I'd like to integrate
\begin{align}
\int_{0}^\infty t \lambda e^{-\lambda t} dt
\end{align}
Which looks like something that needs to solved by integration by parts.
Integration by parts claims
\begin{align}
\int_{0}^\infty udv = uv – \int_{0}^\infty vdu
\end{align}
If I let $u= e^{-\lambda t}$ and $v=t\lambda$
Then
$$
\begin{align}
t \lambda e^{-\lambda t}- \int_0^\infty t \lambda du &= t \lambda e^{-\lambda t}- \int_0^\infty t \lambda du \\
&= t \lambda e^{-\lambda t} – (t\lambda e^{-\lambda t})\big|_0^\infty
\end{align}
$$
But I don't know what it means to evaluate at $e^{\lambda t} = \infty$ and it equal to $0$?
Some help understanding what the proper approach is would be awesome.
Thanks everybody for the help.

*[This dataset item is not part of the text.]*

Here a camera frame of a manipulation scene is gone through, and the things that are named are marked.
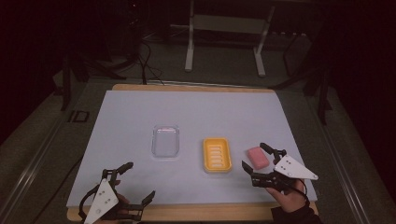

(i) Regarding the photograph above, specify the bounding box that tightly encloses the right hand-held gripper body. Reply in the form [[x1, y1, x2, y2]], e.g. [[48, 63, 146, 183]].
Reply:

It makes much more sense now 🙂
Best Answer
Hint
The improper integral $I = \int_0^{\infty}f(t) \,dt$ can be defined as $$ I = \lim_{a\to \infty} \int_0^a f(t) \, dt$$.
So you need to calculate $\int_0^a t\lambda e^{-\lambda t} \, dt$ and take the limit $a \to \infty $.